Mystical Insight and Everyday Life in Early Modern Aleppo

Below is a short story from a biography of one of the most important Muslim saints of early modern Ottoman Aleppo, Abu Bakr ibn Abi al-Wafa’ (1503-83). Abu Bakr was a majdhūb saint: someone who has been ‘seized’ by divine ‘attraction,’ as a result acting in often aberrant and socially unacceptable ways (Abu Bakr lived on trash-heaps, had a following of feral dogs, and liked to whack people with his staff, for instance), but believed to have special access to divine insight and revelation. Abu Bakr’s tomb and surrounding complex would become a center of Aleppo’s spiritual life (as well as serving for some time as the headquarters of the Ottoman governor), his reputation built in part by stories like the one reproduced here.
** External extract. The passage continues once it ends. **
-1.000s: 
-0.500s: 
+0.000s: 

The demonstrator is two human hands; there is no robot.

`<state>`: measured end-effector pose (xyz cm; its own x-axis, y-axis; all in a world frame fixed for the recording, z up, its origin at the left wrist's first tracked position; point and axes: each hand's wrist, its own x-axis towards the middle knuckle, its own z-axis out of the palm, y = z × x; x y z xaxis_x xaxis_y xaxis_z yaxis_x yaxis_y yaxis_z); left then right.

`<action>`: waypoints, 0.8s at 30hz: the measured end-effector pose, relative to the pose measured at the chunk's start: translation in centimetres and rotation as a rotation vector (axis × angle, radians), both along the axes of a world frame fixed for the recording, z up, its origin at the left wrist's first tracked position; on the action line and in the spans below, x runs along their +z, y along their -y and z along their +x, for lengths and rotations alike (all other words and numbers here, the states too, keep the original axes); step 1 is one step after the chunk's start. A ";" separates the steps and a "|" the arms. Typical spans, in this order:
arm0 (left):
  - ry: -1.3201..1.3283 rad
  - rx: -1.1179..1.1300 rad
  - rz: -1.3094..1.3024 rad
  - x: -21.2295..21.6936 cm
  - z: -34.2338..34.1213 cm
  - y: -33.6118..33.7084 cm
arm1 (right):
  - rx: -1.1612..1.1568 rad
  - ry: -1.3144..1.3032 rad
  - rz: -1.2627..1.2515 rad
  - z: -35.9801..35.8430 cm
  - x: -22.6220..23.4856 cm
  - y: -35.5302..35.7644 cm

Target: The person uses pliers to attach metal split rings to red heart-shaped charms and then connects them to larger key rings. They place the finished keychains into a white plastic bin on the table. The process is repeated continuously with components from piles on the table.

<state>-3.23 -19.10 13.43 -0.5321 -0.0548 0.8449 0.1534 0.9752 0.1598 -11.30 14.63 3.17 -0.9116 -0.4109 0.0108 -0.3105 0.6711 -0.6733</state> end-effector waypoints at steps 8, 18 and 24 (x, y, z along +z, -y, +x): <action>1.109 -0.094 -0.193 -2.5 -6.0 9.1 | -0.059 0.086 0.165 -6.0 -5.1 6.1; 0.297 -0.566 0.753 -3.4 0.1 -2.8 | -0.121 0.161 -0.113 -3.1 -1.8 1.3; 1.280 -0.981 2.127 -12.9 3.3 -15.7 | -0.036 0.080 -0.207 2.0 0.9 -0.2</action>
However, I selected this particular story due to its giving us a peek into everyday life in Ottoman Aleppo for ordinary people, men and women. Note particularly, as you read the story, the importance of textiles: in our industrialized world of mass produced clothing, the expense and ensuing value of seemingly basic textiles for pre-modern people is hard to grasp. Yet, as this story indicates, simply keeping one’s children properly clothed could be a major struggle for non-elite, working people; unfortunately, not everyone could count on the prescient generosity of a charismatic saint.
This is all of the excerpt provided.